_Entries shown_:
********************
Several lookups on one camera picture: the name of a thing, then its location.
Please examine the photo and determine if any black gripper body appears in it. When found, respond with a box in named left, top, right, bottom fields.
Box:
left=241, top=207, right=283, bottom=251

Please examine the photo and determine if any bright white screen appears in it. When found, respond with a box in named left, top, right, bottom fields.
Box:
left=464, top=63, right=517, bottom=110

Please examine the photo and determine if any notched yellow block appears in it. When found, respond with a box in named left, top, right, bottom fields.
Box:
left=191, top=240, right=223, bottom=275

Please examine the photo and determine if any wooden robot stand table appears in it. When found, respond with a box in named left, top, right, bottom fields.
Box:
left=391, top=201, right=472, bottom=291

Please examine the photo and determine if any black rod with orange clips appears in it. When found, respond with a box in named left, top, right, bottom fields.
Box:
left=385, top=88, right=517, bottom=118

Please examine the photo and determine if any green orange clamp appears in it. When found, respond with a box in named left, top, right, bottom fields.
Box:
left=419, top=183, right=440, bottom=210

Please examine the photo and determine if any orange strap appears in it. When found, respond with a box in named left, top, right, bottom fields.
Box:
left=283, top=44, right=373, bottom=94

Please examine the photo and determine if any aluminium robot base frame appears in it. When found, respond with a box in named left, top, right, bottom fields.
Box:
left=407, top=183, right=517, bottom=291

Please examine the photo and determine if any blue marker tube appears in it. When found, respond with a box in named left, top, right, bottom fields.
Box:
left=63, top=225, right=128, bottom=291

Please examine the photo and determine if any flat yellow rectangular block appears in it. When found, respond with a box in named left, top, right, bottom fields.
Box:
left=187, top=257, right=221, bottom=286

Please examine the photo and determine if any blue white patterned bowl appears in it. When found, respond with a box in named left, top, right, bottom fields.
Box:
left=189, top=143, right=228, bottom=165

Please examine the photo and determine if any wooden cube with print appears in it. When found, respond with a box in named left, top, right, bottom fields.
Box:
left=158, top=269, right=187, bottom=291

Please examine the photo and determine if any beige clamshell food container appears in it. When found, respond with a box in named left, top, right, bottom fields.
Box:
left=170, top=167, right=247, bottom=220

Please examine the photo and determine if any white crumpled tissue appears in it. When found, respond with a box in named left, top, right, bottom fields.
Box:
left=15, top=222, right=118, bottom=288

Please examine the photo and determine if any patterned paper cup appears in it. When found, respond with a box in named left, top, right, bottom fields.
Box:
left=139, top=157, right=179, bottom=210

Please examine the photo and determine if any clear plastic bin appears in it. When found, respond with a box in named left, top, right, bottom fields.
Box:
********************
_Exercise instructions_: For this exercise, repeat each line of the listing exactly.

_Result of this task_:
Several lookups on one camera picture: the name of a thing, then its location.
Please examine the photo and determine if any black gripper body appears in it. When found, respond with a box in named left, top, right, bottom fields.
Box:
left=241, top=207, right=283, bottom=251

Please examine the photo and determine if any bright white screen appears in it. When found, respond with a box in named left, top, right, bottom fields.
Box:
left=464, top=63, right=517, bottom=110

Please examine the photo and determine if any notched yellow block appears in it. When found, respond with a box in named left, top, right, bottom fields.
Box:
left=191, top=240, right=223, bottom=275

Please examine the photo and determine if any wooden robot stand table appears in it. When found, respond with a box in named left, top, right, bottom fields.
Box:
left=391, top=201, right=472, bottom=291

Please examine the photo and determine if any black rod with orange clips appears in it. When found, respond with a box in named left, top, right, bottom fields.
Box:
left=385, top=88, right=517, bottom=118

Please examine the photo and determine if any green orange clamp appears in it. When found, respond with a box in named left, top, right, bottom fields.
Box:
left=419, top=183, right=440, bottom=210

Please examine the photo and determine if any orange strap appears in it. When found, respond with a box in named left, top, right, bottom fields.
Box:
left=283, top=44, right=373, bottom=94

Please examine the photo and determine if any aluminium robot base frame appears in it. When found, respond with a box in named left, top, right, bottom fields.
Box:
left=407, top=183, right=517, bottom=291

Please examine the photo and determine if any blue marker tube appears in it. When found, respond with a box in named left, top, right, bottom fields.
Box:
left=63, top=225, right=128, bottom=291

Please examine the photo and determine if any flat yellow rectangular block appears in it. When found, respond with a box in named left, top, right, bottom fields.
Box:
left=187, top=257, right=221, bottom=286

Please examine the photo and determine if any blue white patterned bowl appears in it. When found, respond with a box in named left, top, right, bottom fields.
Box:
left=189, top=143, right=228, bottom=165

Please examine the photo and determine if any wooden cube with print appears in it. When found, respond with a box in named left, top, right, bottom fields.
Box:
left=158, top=269, right=187, bottom=291

Please examine the photo and determine if any beige clamshell food container appears in it. When found, respond with a box in named left, top, right, bottom fields.
Box:
left=170, top=167, right=247, bottom=220

Please examine the photo and determine if any white crumpled tissue appears in it. When found, respond with a box in named left, top, right, bottom fields.
Box:
left=15, top=222, right=118, bottom=288

Please examine the photo and determine if any patterned paper cup appears in it. When found, respond with a box in named left, top, right, bottom fields.
Box:
left=139, top=157, right=179, bottom=210

Please examine the photo and determine if any clear plastic bin appears in it. When found, respond with a box in named left, top, right, bottom fields.
Box:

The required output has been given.